Drappier also loves the Philippe Starck-designed Hotel La Coorniche, “a gem of a place” on the site of a 1930s hunting lodge about an hour’s drive south of Bordeaux. She also recommends Alice Cap Ferret, a nearby bookstore that doubles as a wine shop.
Practical and emotional appeal
Cap Ferret, a residential area stretching about three kilometers along a finger-shaped peninsula, is also beloved of Michael Baynes, a British estate agent who moved to France 15 years ago. He describes it as “very fancy” and popular with French people on vacation.
Low tide at the Bassin d’Arcachon, Cap Ferret, France.

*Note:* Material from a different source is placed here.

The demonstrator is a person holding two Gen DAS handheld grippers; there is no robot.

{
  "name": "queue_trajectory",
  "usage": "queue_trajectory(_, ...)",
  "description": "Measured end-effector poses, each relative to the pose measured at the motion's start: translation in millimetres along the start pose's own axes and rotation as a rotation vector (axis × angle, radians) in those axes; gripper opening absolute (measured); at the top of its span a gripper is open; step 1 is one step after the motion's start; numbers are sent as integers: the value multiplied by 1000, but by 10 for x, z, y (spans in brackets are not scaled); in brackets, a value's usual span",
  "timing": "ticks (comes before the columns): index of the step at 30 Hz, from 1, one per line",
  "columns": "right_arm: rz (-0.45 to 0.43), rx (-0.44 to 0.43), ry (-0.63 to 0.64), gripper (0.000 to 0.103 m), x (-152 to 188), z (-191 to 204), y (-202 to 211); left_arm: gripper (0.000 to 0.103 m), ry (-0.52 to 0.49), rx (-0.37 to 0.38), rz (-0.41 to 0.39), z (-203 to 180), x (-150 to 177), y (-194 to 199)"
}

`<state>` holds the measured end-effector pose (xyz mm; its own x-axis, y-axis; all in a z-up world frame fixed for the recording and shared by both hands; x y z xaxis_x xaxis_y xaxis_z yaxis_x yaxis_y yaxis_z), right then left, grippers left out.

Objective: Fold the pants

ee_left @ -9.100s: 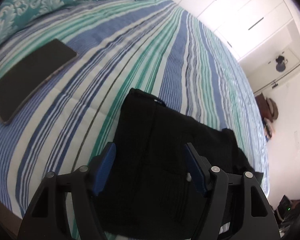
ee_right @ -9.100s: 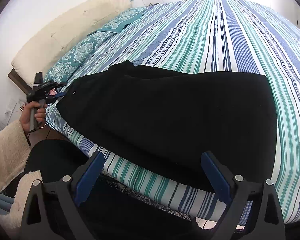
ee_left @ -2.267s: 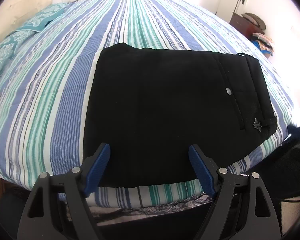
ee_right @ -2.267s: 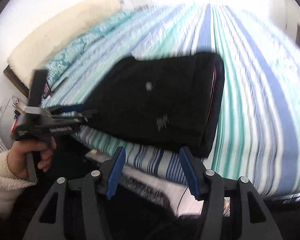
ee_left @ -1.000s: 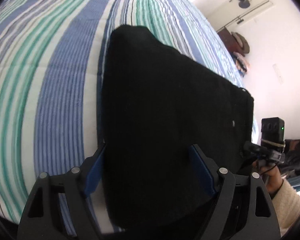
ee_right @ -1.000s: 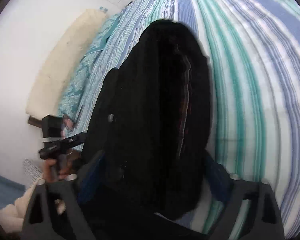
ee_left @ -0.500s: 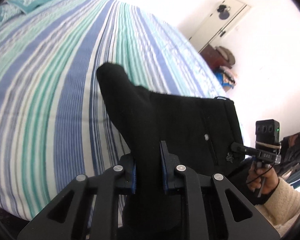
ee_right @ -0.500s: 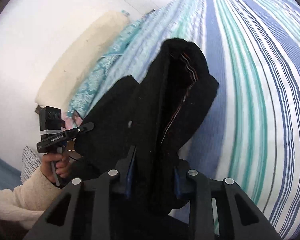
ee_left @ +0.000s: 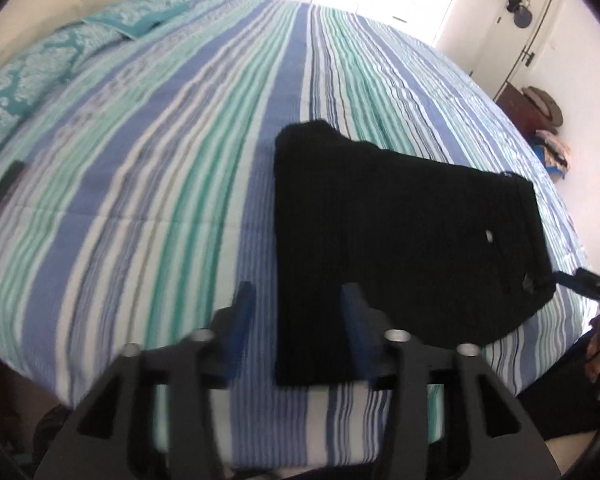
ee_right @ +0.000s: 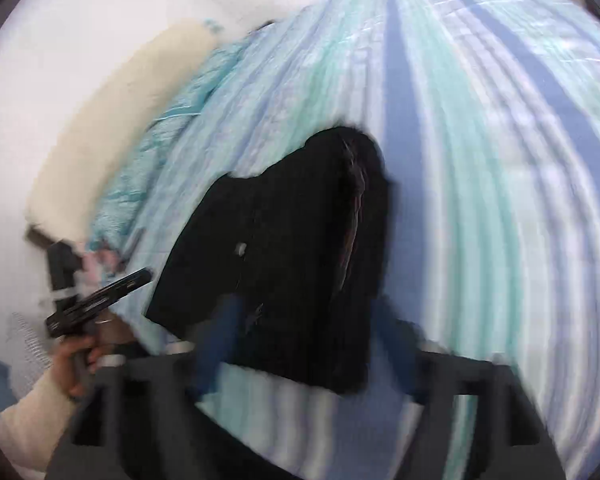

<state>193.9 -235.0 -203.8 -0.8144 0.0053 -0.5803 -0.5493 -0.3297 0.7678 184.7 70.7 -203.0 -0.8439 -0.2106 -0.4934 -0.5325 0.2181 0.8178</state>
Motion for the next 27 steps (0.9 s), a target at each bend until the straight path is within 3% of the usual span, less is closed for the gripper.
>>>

Danielle Schneider | Photononstop | Getty Images
Baynes said France is popular for both practical and emotional reasons. “France is very well organized to receive guests. It has excellent roads… transport, whether by train, road or air, everything is relatively easy, so it is well placed to receive guests from around the world whole,” he told CNBC over the phone.
Almost all businesses in France are small or medium-sized, with 99.9% having less than 250 employees, according to the OECD. Baynes said many of the small hotel businesses are family-owned and “high quality”. He added: “If you go online and you’re [looking for] high quality rooms in the Bordeaux region, you will get a long list of very good quality options. And they’re…family businesses that often make great food as well.”

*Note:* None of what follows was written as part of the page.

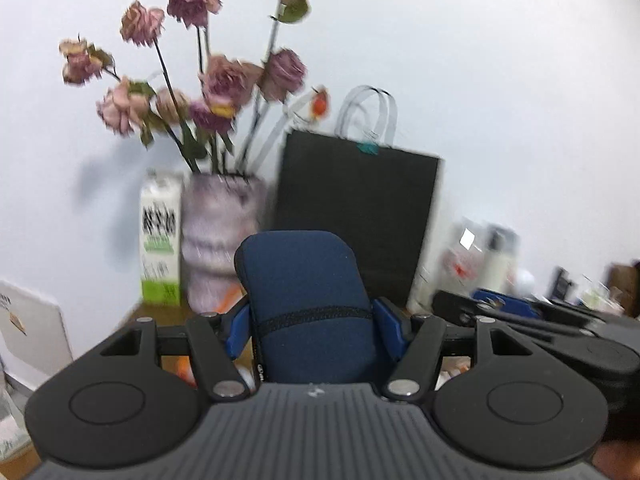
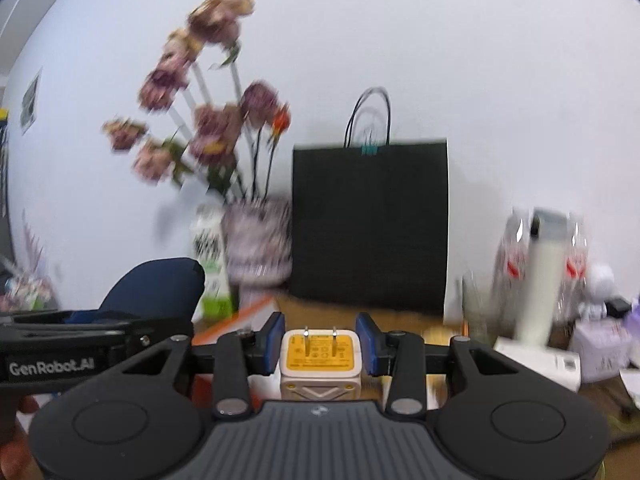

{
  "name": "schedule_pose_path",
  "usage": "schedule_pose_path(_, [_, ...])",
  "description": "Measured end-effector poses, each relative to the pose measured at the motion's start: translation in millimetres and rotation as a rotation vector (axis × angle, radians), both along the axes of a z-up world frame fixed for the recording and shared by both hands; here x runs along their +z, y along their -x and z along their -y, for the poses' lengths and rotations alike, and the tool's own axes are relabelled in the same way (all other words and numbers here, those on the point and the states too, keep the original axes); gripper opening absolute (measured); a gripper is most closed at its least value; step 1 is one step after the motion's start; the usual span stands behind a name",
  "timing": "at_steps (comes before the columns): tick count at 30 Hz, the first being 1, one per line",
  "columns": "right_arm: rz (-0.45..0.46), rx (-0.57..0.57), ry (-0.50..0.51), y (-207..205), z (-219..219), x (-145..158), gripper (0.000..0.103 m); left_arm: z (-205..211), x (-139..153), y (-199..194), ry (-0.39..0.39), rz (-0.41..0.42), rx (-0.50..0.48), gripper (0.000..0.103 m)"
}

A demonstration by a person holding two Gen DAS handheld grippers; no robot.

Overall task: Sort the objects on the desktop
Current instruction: 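Lift both items over the cardboard box and open both tools to release them, then grasp the red rose with the left tool while the right tool grasps the iridescent bag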

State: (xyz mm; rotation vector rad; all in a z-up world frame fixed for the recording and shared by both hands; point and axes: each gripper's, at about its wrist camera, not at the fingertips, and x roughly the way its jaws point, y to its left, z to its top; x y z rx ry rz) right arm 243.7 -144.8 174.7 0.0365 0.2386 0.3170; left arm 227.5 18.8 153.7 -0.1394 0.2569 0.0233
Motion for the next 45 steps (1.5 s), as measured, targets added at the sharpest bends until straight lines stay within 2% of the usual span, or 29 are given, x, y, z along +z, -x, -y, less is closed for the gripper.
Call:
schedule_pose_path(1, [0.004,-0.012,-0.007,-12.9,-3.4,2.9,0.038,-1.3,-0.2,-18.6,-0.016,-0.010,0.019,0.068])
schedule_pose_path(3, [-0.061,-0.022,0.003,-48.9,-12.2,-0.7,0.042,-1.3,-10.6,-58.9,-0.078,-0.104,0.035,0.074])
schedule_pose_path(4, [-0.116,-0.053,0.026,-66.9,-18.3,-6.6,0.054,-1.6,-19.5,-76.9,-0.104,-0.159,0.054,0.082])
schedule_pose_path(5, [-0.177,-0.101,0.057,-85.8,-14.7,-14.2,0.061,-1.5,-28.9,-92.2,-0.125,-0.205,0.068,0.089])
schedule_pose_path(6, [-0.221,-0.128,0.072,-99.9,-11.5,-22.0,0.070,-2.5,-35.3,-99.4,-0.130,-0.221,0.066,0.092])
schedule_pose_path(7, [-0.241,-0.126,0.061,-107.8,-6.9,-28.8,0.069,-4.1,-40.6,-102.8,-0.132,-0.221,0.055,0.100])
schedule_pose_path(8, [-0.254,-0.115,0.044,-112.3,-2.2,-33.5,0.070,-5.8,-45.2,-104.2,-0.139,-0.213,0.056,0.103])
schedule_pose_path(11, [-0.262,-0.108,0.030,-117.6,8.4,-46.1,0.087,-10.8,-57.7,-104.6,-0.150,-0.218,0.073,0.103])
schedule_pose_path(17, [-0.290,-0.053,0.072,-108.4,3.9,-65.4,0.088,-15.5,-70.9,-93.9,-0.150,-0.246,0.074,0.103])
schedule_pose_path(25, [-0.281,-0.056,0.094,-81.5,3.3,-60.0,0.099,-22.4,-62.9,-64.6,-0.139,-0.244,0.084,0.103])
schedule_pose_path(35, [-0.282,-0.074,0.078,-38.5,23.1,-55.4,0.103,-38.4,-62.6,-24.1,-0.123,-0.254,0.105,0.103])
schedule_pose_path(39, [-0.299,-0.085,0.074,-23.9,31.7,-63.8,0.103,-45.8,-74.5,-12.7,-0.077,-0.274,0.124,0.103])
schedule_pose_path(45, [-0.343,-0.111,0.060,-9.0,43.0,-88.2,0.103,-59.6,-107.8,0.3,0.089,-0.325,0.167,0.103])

The medieval castle of Beynac overlooking the Dordogne river in France.
Manfred Gottschalk | Stone | Getty Images
“Emotionally…it’s just a beautiful place. I lived in Southern California, which some people consider a paradise, in a place called Orange County…and I moved [to France] almost 15 years ago and I haven’t looked back,” Baynes said. He is based in the Dordogne and his real estate company Maxwell-Baynes sells luxury homes in the southwest of France to French and American clients as well as those from other European countries and Israel.
At the top of Baynes’ list of places to visit is La Rochelle, a small seaside town in western France, which he likes a lot for its shops, restaurants and beaches, as well as being less expensive than other places. The islands of Ile de Rey and Ile d’Oleron, linked to La Rochelle by a bridge, are great for cycling and seafood and are “undiscovered” to many, Baynes said.
As for the better known places, he likes Cannes, on the Côte d’Azur. “I love how stylish it is…it’s a place where you can put a particular jacket that you only keep for certain occasions, or if it’s winter you can put your Moncler [coat],” he stated.